Gold’s explosive rally may reflect a monetary regime shift, not a classic bubble


A Reuters opinion piece is bullish gold. It’s a long and detailed piece, I’ve summarised below:

Gold’s Surge: Bubble or Paradigm Shift?

  • Gold is up more than 60% this year — its strongest gain in nearly 50 years — raising the question of bubble vs. structural repricing.

  • Inflation-adjusted, gold is at its most expensive ever, yet speculative mania is absent.

What’s changed?

  • Historically, gold moved inversely with real yields.

  • Since 2022, gold has risen despite rising real yields and falling inflation — a major break from past behaviour.

Key catalyst

  • The U.S. seizure of Russia’s FX reserves shook confidence in dollar-denominated assets.

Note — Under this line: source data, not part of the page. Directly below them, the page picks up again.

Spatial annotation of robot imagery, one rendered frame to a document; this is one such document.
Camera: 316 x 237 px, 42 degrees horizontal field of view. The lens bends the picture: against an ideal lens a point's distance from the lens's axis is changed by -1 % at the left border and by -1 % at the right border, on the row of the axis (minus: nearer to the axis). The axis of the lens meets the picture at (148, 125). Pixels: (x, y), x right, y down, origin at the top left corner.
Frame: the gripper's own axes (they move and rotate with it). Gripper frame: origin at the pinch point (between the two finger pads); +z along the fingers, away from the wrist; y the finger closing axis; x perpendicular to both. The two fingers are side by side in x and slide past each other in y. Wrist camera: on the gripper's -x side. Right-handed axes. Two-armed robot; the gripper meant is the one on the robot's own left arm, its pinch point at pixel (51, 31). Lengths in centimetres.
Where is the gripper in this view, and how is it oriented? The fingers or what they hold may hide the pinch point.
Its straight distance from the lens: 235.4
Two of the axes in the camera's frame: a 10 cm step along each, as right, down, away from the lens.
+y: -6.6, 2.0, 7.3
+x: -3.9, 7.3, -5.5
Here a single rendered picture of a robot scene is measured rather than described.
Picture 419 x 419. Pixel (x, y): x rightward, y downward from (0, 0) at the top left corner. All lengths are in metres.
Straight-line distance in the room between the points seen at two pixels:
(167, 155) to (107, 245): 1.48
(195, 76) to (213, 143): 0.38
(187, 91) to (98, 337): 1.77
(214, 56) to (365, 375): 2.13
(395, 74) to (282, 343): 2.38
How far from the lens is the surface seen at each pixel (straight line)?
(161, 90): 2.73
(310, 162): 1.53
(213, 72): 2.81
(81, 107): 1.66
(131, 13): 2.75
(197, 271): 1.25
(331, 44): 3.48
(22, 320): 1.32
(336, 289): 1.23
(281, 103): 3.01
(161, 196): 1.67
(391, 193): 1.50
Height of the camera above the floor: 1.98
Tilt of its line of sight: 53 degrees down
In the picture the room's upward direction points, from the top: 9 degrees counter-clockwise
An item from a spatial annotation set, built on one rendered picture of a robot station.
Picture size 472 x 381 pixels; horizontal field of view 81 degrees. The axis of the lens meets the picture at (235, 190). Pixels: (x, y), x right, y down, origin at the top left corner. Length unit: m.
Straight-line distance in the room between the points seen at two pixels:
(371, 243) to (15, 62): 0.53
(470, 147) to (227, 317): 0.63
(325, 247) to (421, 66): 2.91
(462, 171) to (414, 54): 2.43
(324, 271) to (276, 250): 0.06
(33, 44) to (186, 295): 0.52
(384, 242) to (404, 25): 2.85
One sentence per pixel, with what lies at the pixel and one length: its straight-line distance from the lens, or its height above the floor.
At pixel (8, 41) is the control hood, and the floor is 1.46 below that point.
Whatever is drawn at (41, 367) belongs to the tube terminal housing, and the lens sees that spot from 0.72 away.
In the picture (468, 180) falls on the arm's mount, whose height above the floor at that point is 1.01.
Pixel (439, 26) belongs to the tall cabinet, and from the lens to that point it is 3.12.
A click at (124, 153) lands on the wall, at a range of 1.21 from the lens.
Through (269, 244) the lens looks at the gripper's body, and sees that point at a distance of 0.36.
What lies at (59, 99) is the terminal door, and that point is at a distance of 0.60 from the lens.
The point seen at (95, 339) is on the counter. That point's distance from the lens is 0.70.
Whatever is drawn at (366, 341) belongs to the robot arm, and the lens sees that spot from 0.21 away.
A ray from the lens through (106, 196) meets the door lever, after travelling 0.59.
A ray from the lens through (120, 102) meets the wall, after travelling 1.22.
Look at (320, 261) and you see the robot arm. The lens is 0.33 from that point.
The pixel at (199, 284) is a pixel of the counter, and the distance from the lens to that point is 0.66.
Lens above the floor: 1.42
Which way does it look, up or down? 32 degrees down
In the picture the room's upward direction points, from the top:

  • Central banks began buying gold as a sanction-proof, politically neutral reserve.

  • Official gold purchases have exceeded 1,000 tonnes annually for three consecutive years.

Why this doesn’t look like a bubble

  • ETF holdings are still 10% below 2020 highs.

  • Gold-miner ETF shares have shrunk by one-third.

  • Wall Street is sceptical, forecasting future gold prices well below spot.

  • Speculators are preoccupied with crypto and AI assets instead of metals.

Macro backdrop is radically different from the 1970s

  • The U.S. has shifted from creditor to largest global debtor.

  • U.S. federal debt has jumped from 30% to ~120% of GDP.

  • Fiscal deficits average ~6% of GDP.

  • Fed policy rates are falling, not rising into double digits.

What could drive the next phase

  • Private investors hold very little gold.

  • If they begin reallocating — even modestly — gold could see a second, much larger leg higher.

  • Bonds no longer hedge equities reliably; gold has become the only consistent risk-off asset in recent turbulence.